Posted: Sun Jul 23, 2006 10:18 am
by MarK (CZ)
That one doesn't work.. Why is there the '\\1'?

Posted: Sun Jul 23, 2006 10:40 am
by feyd
The tags must match.

I forgot a tiny bit:

Code: Select all

<?php

$pattern = '#^<\s*([a-zA-Z]+)[^>]*>.*?<\s*/\s*\\1[^>]*>$#s';
$tests = array(
	'<b>This is bold text</b>' => true,
	'<b>This is bold text</b> and this is not' => false,
	'<b>This is bold text</b><i>and this is not</i>' => false,
);

$results = array();

foreach($tests as $test => $result)
{
	$results[] = (preg_match($pattern, $test) == $result);
}

if (count(array_filter($results)) == count($results))
{
	echo 'it works.';
}
else
{
	echo 'it doesn\'t work.';
	var_dump($results);
}

?>

Posted: Sun Jul 23, 2006 12:40 pm
by MarK (CZ)
That is similar to what I've done...

However, your still fails for these:

Code: Select all

'<h1>This is bold text</h2>' => false,
        '<b>This is bold text</b><b>and this is not</b>' => false,
First one is just forgeting about numbers in tags (h1-h6)
but for the second one, mine fails too. I would probably have to parse it as xml and than test it like that, I don't see any way how to fix that via regex.

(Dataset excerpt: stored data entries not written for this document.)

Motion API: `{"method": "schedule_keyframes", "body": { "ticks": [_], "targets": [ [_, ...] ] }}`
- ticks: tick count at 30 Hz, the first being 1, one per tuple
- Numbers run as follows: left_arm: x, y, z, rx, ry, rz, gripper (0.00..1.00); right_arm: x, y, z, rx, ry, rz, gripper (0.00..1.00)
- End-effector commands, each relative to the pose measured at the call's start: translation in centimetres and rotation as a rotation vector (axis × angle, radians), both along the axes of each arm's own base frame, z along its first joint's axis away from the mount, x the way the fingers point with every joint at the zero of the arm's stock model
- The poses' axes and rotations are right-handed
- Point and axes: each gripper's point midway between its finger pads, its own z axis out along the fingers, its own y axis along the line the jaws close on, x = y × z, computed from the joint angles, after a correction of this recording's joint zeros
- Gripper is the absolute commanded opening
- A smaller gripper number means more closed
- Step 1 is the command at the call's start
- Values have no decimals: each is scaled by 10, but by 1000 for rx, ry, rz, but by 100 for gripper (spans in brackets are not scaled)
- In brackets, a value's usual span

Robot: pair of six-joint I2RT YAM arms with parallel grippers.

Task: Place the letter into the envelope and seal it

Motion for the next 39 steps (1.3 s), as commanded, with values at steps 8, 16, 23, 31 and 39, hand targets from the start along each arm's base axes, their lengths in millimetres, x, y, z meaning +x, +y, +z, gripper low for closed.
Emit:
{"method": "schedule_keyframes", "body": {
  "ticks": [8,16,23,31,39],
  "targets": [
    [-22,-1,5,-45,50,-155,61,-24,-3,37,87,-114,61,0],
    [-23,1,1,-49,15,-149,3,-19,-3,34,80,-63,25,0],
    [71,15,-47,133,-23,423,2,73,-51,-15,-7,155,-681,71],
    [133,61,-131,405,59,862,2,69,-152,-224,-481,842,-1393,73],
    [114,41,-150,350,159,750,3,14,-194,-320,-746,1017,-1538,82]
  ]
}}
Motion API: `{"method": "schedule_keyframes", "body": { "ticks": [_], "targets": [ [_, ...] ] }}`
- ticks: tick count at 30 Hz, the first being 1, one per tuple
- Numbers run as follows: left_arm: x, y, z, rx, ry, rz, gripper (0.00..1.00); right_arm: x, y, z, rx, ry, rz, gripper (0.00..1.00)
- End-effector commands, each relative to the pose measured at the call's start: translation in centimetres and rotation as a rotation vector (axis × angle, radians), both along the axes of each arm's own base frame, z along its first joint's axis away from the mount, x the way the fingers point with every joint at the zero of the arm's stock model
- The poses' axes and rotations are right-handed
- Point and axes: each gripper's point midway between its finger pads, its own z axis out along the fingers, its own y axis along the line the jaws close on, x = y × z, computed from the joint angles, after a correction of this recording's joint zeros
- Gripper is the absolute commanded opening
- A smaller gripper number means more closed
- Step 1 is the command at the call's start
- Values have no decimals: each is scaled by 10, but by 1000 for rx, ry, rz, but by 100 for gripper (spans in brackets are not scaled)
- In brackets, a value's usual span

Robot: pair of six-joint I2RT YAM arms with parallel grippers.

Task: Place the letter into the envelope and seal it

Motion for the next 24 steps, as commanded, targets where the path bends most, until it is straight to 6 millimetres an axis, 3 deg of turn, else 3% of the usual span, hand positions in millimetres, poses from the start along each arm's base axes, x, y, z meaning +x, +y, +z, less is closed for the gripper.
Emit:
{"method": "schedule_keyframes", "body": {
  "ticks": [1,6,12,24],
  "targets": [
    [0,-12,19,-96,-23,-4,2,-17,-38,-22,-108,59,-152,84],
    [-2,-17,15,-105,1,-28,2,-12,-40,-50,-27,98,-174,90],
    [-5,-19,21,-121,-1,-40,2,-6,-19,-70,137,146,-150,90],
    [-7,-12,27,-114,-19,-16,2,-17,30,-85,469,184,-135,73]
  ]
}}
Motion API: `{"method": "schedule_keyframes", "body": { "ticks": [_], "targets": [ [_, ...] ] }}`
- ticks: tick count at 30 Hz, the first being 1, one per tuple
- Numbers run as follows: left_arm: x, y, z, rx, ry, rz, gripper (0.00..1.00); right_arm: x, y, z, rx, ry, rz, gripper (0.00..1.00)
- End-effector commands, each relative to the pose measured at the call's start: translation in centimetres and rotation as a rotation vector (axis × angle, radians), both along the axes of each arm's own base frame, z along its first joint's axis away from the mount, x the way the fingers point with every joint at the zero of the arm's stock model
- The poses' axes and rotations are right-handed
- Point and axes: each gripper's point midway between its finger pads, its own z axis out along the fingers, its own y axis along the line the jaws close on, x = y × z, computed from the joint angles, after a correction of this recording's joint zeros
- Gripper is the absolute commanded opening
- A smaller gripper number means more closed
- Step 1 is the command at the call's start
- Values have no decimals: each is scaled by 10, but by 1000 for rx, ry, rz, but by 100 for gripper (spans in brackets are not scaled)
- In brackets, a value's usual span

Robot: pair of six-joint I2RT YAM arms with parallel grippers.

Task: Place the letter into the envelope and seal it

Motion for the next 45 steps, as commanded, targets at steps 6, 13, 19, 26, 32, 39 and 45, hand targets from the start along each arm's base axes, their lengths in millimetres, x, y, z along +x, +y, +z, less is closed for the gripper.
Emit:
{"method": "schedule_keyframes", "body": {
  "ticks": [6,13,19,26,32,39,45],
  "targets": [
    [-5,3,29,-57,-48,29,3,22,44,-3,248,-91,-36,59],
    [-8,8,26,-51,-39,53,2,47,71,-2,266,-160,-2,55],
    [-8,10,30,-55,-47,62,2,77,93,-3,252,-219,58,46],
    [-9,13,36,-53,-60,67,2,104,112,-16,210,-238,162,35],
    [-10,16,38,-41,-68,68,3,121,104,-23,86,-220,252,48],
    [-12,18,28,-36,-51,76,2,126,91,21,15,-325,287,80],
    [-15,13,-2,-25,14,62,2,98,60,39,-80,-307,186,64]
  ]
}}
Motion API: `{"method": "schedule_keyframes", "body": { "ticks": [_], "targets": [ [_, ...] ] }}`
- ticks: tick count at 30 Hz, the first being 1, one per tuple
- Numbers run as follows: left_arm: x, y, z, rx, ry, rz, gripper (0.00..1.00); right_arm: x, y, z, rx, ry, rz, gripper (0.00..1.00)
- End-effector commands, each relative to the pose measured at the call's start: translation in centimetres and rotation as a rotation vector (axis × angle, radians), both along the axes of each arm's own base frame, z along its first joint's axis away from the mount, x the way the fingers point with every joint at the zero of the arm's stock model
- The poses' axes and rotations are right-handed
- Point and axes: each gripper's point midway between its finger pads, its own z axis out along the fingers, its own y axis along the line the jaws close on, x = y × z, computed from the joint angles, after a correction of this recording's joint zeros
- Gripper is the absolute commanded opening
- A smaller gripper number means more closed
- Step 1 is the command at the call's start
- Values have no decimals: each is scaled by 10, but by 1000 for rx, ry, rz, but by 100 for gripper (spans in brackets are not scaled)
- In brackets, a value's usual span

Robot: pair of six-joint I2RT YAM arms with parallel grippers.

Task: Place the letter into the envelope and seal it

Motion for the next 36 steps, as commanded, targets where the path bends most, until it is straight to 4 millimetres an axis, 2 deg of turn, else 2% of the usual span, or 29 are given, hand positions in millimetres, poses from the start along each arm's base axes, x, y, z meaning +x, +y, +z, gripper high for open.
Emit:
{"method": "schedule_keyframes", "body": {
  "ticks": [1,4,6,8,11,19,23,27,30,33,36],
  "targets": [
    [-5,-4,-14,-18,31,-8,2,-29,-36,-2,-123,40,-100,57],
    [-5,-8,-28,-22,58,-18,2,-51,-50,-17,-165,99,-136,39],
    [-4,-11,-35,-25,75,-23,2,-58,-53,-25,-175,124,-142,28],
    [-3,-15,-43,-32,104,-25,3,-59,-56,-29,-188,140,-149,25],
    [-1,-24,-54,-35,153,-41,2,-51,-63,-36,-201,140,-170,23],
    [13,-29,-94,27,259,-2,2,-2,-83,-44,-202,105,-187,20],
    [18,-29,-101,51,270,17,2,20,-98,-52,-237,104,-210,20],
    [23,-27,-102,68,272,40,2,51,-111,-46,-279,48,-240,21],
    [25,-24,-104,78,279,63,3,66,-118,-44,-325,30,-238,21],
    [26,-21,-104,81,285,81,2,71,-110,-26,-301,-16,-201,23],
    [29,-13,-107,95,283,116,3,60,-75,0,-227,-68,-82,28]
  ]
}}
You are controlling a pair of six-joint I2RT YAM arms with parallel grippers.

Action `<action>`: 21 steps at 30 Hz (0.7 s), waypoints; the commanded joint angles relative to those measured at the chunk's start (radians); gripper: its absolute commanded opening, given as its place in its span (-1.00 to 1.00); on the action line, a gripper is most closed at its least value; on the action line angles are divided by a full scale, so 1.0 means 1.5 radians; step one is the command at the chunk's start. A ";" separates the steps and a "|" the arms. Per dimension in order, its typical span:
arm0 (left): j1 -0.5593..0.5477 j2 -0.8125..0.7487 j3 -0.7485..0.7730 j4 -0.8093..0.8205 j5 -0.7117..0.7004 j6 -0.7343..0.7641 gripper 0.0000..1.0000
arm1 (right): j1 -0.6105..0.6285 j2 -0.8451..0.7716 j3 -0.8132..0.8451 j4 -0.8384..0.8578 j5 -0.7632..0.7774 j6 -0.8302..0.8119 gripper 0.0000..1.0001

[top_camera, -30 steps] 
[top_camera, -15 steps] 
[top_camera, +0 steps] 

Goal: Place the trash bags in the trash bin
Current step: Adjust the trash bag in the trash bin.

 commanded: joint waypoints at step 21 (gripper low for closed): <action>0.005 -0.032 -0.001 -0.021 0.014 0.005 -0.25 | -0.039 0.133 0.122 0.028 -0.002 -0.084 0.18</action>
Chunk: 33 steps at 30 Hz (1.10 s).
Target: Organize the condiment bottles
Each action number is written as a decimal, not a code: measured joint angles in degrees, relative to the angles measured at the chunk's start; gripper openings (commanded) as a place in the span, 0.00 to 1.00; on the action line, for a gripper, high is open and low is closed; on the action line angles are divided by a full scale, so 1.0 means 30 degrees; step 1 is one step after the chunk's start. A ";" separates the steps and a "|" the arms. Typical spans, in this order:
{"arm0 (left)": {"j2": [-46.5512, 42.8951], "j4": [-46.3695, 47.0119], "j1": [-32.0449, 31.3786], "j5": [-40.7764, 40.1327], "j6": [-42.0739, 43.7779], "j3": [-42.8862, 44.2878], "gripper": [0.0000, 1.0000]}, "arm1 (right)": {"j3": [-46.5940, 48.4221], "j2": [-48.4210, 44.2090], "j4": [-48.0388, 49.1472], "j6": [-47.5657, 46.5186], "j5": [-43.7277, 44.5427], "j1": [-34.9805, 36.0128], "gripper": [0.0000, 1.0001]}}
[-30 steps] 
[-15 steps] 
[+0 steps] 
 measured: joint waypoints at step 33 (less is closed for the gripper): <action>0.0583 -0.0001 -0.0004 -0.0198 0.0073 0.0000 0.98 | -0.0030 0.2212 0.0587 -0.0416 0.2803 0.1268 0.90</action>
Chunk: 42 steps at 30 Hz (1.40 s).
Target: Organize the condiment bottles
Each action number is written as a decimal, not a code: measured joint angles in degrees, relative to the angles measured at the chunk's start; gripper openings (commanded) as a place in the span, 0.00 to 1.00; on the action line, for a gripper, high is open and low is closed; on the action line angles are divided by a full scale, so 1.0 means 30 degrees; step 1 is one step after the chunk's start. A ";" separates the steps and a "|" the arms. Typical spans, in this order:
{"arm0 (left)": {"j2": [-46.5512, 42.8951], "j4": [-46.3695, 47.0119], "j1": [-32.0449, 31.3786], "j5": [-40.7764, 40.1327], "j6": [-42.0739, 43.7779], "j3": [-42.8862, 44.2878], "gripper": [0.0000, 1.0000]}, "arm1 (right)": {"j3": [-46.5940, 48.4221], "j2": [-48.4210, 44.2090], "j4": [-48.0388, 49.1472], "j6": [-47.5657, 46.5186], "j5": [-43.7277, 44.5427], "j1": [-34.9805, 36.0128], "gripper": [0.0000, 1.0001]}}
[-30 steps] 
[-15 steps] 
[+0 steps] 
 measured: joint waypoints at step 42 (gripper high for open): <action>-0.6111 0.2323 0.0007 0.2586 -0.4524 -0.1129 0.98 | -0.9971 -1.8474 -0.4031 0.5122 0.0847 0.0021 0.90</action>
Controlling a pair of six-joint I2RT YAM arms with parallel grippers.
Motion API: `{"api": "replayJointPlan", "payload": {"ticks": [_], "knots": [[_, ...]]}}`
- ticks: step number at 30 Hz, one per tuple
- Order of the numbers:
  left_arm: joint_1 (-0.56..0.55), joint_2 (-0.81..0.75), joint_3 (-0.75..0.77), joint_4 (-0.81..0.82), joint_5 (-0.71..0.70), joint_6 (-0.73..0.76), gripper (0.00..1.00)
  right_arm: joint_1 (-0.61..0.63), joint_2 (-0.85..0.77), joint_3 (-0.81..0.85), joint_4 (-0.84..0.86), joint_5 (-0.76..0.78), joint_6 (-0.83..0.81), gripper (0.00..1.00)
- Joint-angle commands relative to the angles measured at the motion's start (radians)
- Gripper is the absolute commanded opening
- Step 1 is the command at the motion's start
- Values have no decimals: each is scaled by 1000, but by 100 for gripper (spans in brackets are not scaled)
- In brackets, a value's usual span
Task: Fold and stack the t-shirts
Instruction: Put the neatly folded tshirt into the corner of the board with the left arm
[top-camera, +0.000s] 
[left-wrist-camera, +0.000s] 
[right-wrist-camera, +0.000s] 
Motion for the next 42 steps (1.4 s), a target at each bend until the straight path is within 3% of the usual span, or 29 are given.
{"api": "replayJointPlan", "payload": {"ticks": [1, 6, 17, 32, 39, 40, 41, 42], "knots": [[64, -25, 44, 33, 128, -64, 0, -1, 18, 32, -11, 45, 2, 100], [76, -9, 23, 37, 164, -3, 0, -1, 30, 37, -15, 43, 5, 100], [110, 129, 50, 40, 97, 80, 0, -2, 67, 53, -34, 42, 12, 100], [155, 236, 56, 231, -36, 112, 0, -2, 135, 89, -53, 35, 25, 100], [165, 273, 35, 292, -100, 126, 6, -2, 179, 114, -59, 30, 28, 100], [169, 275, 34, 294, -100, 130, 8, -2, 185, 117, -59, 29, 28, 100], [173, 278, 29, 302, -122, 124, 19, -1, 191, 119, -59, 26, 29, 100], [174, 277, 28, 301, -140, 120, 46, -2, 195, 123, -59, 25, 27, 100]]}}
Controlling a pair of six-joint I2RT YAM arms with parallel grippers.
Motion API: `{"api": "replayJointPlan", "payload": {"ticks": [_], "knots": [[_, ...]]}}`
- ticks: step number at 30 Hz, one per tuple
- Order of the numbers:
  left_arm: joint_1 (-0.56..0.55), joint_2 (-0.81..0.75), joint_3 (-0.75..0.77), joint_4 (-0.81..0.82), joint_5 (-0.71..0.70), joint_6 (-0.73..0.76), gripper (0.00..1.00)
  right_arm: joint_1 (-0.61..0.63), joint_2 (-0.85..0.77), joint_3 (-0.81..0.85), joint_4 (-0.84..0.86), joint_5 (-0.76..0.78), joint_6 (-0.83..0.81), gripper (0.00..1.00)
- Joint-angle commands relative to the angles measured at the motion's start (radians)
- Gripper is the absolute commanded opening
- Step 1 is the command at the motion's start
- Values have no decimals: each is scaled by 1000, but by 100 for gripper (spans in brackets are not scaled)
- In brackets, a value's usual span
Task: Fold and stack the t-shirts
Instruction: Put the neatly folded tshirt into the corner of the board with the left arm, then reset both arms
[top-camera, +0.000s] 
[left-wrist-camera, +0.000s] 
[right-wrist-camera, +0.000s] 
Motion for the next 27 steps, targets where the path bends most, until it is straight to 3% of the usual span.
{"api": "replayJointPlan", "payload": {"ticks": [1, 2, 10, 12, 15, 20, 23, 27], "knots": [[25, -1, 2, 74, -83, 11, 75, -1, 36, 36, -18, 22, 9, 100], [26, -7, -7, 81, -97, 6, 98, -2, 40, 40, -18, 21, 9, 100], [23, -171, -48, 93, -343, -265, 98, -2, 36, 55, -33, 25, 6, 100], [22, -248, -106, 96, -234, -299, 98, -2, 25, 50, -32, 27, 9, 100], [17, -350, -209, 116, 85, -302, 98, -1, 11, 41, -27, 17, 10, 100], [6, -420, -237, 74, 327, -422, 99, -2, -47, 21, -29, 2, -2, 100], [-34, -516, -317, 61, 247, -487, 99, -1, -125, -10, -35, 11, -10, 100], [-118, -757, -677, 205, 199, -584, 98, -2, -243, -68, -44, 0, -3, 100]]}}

Posted: Sun Jul 23, 2006 12:43 pm
by feyd
You can figure out the first one. The second is a little harder to handle, but not impossible, in a single regex. I won't be writing it however. Keep tinkering around.

Posted: Sun Jul 23, 2006 2:07 pm
by MarK (CZ)
Yeah, the first one was no problem of course but I can't see any solution to the second one via regex :?

Posted: Sun Jul 23, 2006 2:10 pm
by feyd
The quick and dirty one I see involves checking to see if the original string matches the matching string. You'd need to remove both anchors for this to work.